In the old code, the wrapper checks whether a wrapping point has been reached at the start of an iteration, and if so, outputs
break-mark, otherwise a space. Then it always outputs
first-word (the non-whitespace at the start of the remainder of the string) and finally it recurses, passing the remainder of the string, giving
$pos + length( $first-word ) as the new
To fix the first bug, the value passed as
pos would have to depend on whether a space or
break-mark was output. Due to the purely functional nature of XSLT, I found no good way to express this without code duplication. (In an imperative language, I would just increment
pos in the conditional block that outputs a space. In XSLT I could see no other way than to test the same condition once in order to know whether to output a space or
break-mark, and another time in order to figure out whether to add 1 or 0 to
pos.) It seemed that fixing the error would be significantly detrimental to the clarity of the code.

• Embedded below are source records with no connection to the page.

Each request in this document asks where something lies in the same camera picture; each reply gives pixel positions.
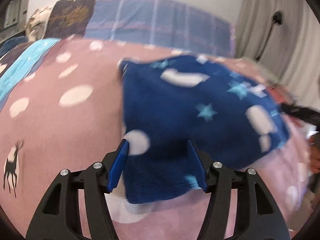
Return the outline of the person's right hand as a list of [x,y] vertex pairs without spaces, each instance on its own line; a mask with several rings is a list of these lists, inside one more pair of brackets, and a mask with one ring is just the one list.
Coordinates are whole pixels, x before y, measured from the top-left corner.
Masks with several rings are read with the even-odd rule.
[[310,170],[314,174],[319,173],[320,168],[320,152],[319,146],[316,145],[316,141],[319,141],[319,133],[310,137]]

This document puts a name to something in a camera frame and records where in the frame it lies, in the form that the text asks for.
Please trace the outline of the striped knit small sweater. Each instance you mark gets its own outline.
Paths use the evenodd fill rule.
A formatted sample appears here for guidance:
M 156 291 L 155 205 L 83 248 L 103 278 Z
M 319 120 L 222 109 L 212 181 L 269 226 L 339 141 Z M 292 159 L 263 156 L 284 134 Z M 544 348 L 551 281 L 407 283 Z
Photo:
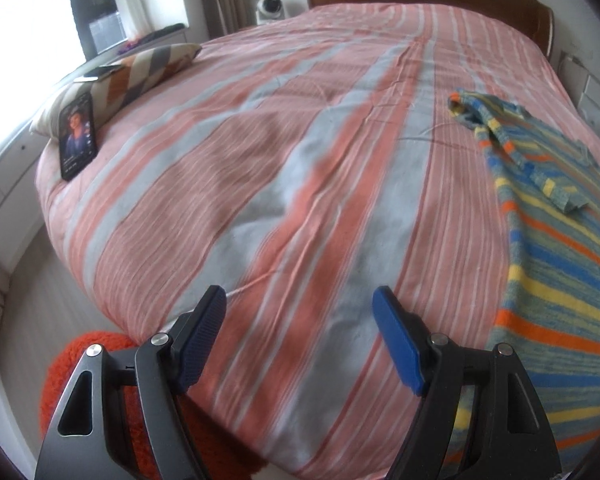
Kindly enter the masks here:
M 573 470 L 600 435 L 600 155 L 496 96 L 460 90 L 449 109 L 486 158 L 508 231 L 489 339 L 515 348 Z

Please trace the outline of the orange fluffy rug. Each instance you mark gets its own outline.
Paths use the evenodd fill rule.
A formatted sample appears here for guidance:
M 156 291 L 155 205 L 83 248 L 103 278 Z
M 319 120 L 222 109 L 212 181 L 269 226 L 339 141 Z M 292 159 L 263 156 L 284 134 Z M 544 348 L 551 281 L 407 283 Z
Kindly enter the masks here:
M 103 344 L 111 351 L 129 349 L 135 342 L 120 333 L 95 330 L 70 341 L 47 367 L 46 377 L 38 408 L 40 435 L 45 436 L 62 390 L 67 385 L 79 358 L 91 344 Z M 126 387 L 124 412 L 129 424 L 133 451 L 140 473 L 148 479 L 160 477 L 154 456 L 151 454 L 148 435 L 142 421 L 140 396 L 137 388 Z M 252 479 L 266 466 L 266 461 L 252 452 L 242 442 L 217 425 L 188 396 L 178 398 L 178 407 L 184 418 L 185 428 L 193 438 L 204 466 L 215 479 Z

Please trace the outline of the white window side cabinet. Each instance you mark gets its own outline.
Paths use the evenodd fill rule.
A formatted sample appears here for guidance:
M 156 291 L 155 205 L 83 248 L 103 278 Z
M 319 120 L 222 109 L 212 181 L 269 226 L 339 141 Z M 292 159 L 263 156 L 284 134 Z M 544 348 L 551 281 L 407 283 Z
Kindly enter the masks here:
M 34 178 L 46 144 L 27 124 L 0 143 L 0 326 L 12 274 L 43 226 Z

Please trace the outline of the black smartphone lit screen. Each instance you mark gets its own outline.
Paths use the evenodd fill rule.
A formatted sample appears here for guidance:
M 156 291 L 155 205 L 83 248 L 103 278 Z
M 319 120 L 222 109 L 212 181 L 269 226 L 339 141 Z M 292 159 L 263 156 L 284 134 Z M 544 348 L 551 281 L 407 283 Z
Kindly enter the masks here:
M 58 128 L 61 179 L 70 182 L 98 152 L 90 92 L 80 94 L 60 111 Z

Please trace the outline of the pink grey striped bedspread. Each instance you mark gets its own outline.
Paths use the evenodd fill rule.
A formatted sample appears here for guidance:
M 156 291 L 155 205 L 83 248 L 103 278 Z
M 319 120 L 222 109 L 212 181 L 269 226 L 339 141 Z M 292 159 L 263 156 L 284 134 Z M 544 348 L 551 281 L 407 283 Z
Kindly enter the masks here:
M 496 96 L 600 138 L 527 37 L 442 4 L 332 4 L 208 42 L 36 187 L 59 259 L 144 341 L 211 285 L 226 318 L 190 397 L 300 479 L 383 476 L 415 415 L 372 315 L 389 286 L 430 330 L 491 348 L 508 231 L 449 109 Z

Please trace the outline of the chevron patterned pillow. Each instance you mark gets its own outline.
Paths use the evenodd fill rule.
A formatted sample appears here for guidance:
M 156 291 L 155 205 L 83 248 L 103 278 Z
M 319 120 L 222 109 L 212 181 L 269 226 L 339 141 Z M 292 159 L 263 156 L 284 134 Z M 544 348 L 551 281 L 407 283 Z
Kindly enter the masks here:
M 104 79 L 90 82 L 75 79 L 34 116 L 30 131 L 59 140 L 64 110 L 84 94 L 91 96 L 95 127 L 100 128 L 123 107 L 192 66 L 201 50 L 200 44 L 169 44 L 122 58 L 120 70 Z

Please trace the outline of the white bedside cabinet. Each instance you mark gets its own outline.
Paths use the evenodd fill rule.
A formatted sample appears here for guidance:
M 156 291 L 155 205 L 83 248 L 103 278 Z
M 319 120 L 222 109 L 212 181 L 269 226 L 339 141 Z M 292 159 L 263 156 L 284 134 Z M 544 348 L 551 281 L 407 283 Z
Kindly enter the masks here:
M 579 115 L 600 138 L 600 78 L 565 51 L 560 52 L 556 73 Z

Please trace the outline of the white round fan heater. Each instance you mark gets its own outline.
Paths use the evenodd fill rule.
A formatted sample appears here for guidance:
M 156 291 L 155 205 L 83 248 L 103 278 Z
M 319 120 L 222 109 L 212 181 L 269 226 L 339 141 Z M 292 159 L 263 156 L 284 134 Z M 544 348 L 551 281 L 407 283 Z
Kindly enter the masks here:
M 259 0 L 256 4 L 256 23 L 270 24 L 285 18 L 283 0 Z

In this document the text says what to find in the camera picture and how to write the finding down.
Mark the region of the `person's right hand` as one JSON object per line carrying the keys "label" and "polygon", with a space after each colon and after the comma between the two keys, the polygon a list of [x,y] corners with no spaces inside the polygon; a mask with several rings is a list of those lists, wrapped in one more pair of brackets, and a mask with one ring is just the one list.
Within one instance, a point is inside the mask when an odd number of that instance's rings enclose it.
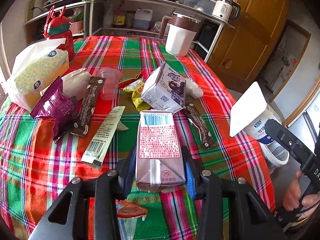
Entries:
{"label": "person's right hand", "polygon": [[[302,195],[302,190],[299,184],[300,177],[302,176],[303,172],[298,170],[295,178],[291,181],[289,188],[287,189],[284,199],[283,199],[283,207],[286,211],[293,211],[299,207],[299,198]],[[303,198],[302,205],[304,207],[312,207],[319,201],[319,193],[310,194]],[[302,222],[319,222],[319,203],[317,206],[314,206],[309,211],[305,211],[301,214],[298,218],[296,223]]]}

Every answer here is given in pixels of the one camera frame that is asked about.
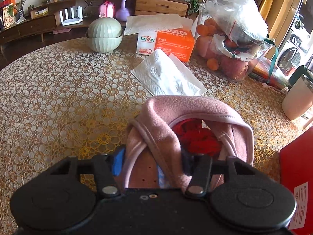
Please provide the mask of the pink fleece hat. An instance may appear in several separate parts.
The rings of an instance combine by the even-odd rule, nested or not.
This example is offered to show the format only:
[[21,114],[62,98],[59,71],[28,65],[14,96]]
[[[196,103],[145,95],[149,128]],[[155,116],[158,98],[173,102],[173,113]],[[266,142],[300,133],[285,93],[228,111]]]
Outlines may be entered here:
[[187,119],[204,121],[222,143],[219,160],[236,156],[253,164],[253,130],[229,105],[213,98],[155,96],[128,124],[124,164],[116,177],[122,189],[159,187],[157,168],[171,187],[187,189],[191,177],[183,172],[181,145],[172,130]]

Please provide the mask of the green ribbed bowl stack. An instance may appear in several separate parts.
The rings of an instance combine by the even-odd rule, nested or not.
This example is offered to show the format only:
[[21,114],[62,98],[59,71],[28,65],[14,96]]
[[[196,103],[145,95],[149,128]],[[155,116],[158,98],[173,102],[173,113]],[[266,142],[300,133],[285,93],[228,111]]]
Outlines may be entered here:
[[94,52],[106,53],[115,50],[122,41],[123,30],[114,18],[98,18],[88,27],[86,44]]

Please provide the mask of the white embossed napkin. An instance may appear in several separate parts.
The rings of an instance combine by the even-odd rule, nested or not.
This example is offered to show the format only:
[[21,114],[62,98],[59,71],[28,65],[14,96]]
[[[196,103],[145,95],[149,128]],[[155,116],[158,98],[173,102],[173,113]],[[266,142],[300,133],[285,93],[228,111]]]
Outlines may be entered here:
[[156,49],[130,71],[153,96],[202,96],[207,89],[174,55]]

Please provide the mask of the purple vase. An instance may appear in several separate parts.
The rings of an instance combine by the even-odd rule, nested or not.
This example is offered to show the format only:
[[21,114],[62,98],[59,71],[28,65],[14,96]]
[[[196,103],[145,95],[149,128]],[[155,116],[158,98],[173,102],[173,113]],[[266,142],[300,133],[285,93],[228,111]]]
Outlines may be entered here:
[[116,19],[122,22],[126,22],[127,18],[130,16],[130,11],[126,7],[126,1],[127,0],[122,0],[121,8],[117,10],[115,15]]

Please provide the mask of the washing machine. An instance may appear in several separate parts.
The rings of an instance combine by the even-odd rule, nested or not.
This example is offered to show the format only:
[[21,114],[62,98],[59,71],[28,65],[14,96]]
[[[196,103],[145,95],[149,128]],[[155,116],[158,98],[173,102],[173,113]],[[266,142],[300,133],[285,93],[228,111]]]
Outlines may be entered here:
[[286,78],[300,66],[312,70],[312,0],[303,0],[280,47],[276,64]]

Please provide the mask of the orange tissue box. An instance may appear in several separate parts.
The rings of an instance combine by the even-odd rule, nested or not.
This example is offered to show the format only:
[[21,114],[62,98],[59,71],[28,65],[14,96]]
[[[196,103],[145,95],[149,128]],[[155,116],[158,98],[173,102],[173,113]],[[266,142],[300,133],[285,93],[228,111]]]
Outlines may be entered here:
[[195,45],[192,25],[192,19],[177,14],[134,15],[127,18],[124,35],[138,35],[137,54],[150,55],[161,49],[187,62]]

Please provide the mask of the red knitted garment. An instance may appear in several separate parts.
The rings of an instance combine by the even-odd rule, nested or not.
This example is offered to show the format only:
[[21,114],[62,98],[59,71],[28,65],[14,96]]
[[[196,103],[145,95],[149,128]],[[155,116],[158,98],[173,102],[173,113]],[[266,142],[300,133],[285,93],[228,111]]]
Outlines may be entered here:
[[190,154],[217,156],[221,152],[222,143],[202,124],[203,121],[200,119],[186,119],[174,125],[172,130],[178,137],[181,147]]

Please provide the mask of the clear plastic bag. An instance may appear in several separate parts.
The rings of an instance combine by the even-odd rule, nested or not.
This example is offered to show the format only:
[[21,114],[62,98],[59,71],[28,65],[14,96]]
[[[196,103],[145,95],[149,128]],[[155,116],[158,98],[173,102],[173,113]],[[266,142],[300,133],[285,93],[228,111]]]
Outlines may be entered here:
[[205,8],[235,43],[264,40],[268,26],[254,0],[206,0]]

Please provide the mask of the lace flower tablecloth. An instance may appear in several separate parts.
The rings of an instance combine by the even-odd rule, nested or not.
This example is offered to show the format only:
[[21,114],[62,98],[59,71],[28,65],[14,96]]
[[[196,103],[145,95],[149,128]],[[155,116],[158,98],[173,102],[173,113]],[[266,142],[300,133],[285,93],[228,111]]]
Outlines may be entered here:
[[[1,70],[1,234],[17,226],[10,197],[21,185],[69,155],[80,159],[111,152],[124,141],[128,121],[150,93],[132,75],[143,56],[137,37],[98,54],[84,38],[30,52]],[[231,83],[211,74],[193,53],[187,68],[206,97],[235,109],[254,131],[254,165],[280,179],[279,150],[297,138],[312,117],[289,120],[283,95],[251,78]]]

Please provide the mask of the red cardboard box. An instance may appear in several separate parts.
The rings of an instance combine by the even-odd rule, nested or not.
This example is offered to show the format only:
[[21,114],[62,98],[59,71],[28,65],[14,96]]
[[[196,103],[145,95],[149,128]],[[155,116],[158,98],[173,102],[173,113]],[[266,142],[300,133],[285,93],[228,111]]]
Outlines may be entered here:
[[280,151],[281,184],[296,198],[297,209],[289,229],[312,234],[312,128]]

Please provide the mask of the wooden sideboard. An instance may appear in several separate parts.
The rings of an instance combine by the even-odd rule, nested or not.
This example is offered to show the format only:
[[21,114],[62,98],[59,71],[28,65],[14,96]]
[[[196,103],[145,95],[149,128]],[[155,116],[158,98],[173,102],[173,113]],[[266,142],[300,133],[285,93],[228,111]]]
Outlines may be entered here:
[[[59,12],[78,5],[79,1],[91,0],[54,0],[44,5],[39,5],[31,10],[31,13],[48,8],[48,12],[34,19],[27,19],[20,24],[13,24],[1,32],[1,50],[4,45],[10,41],[18,40],[28,36],[39,34],[44,40],[43,34],[55,30],[64,30],[67,28],[86,28],[97,18],[92,16],[84,19],[81,23],[63,27],[60,22]],[[135,15],[153,15],[153,14],[177,14],[179,16],[188,16],[190,4],[184,0],[130,0],[130,10]]]

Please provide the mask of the glass jar of fruit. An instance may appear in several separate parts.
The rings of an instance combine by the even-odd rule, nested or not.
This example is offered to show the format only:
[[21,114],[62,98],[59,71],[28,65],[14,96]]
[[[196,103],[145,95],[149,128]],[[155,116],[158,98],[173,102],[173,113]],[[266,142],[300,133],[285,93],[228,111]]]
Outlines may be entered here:
[[239,82],[250,74],[275,44],[273,38],[247,33],[235,19],[199,6],[195,21],[195,50],[209,71],[220,78]]

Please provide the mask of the pink toy bag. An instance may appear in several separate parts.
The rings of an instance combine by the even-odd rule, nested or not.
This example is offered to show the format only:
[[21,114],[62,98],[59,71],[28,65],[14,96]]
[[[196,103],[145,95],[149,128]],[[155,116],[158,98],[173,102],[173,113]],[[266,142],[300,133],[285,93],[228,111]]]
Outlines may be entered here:
[[111,1],[105,1],[99,6],[99,18],[113,18],[115,15],[115,4]]

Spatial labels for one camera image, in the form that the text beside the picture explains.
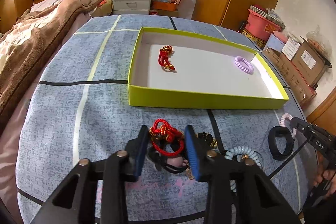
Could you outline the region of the right hand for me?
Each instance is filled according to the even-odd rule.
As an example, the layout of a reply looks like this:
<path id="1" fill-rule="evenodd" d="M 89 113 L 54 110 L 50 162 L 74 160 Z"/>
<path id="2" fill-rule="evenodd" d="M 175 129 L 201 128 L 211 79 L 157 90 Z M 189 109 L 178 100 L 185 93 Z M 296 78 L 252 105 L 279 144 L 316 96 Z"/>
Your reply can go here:
<path id="1" fill-rule="evenodd" d="M 336 186 L 335 186 L 335 169 L 327 169 L 324 167 L 325 158 L 318 153 L 318 168 L 317 174 L 315 176 L 313 185 L 316 186 L 322 182 L 323 179 L 330 182 L 330 187 L 327 191 L 326 197 L 332 196 L 335 193 Z"/>

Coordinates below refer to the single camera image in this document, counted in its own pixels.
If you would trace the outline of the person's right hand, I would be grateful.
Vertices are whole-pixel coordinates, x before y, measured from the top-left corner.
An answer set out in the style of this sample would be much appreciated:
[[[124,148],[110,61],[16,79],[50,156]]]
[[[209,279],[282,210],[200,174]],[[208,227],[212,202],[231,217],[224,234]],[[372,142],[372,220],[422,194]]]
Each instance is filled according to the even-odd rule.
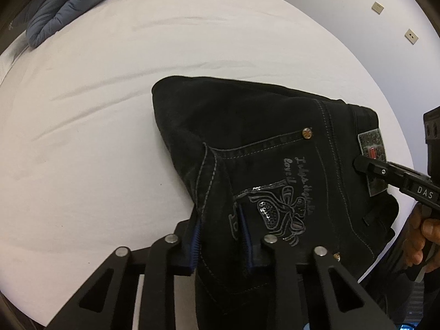
[[[408,267],[422,263],[427,242],[439,245],[439,220],[423,216],[424,210],[428,208],[417,203],[409,217],[409,229],[403,242],[403,259]]]

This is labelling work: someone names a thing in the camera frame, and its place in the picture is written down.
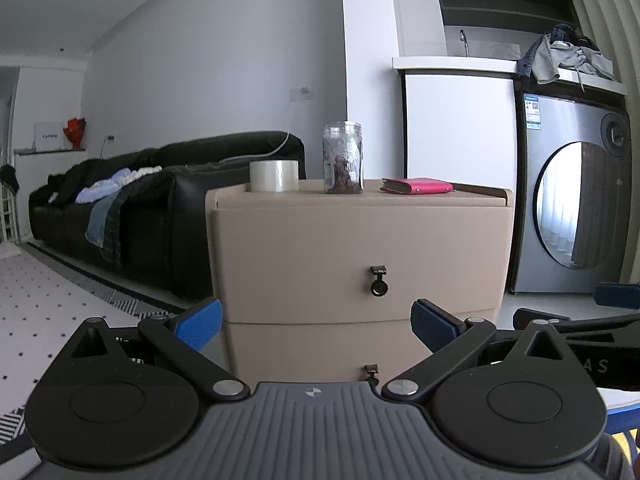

I got stuck on this for quite a while.
Eventually, I found a sleight of hand that also allows some conceptual simplification, so thankfully, neither brevity nor clarity suffered too much for the result. The trick is to check whether the line is about to overflow, and if so, output
break-mark but not
first-word, passing down the string to the next recursion unchanged, effectively spinning the loop in place for one iteration. This folds the start-of-line case into the code path for the start-of-string case, and allows unconditionally passing
0 as the value for
pos for both of them, which avoids duplication of conditionals – and just so happens to change the semantics of
pos such that Dave’s bug is inadvertently also fixed. The form of the conditionals required by this semantic change is also nicely simple compared to those I had before.
In the end, the new code turned out slightly longer than the original and also harder to understand, though with the decided advantage of, y’know, working correctly. Fortunately it is nowhere near as bad as I feared it might become when I started on it, and in terms of conditionals, actually got much clearer.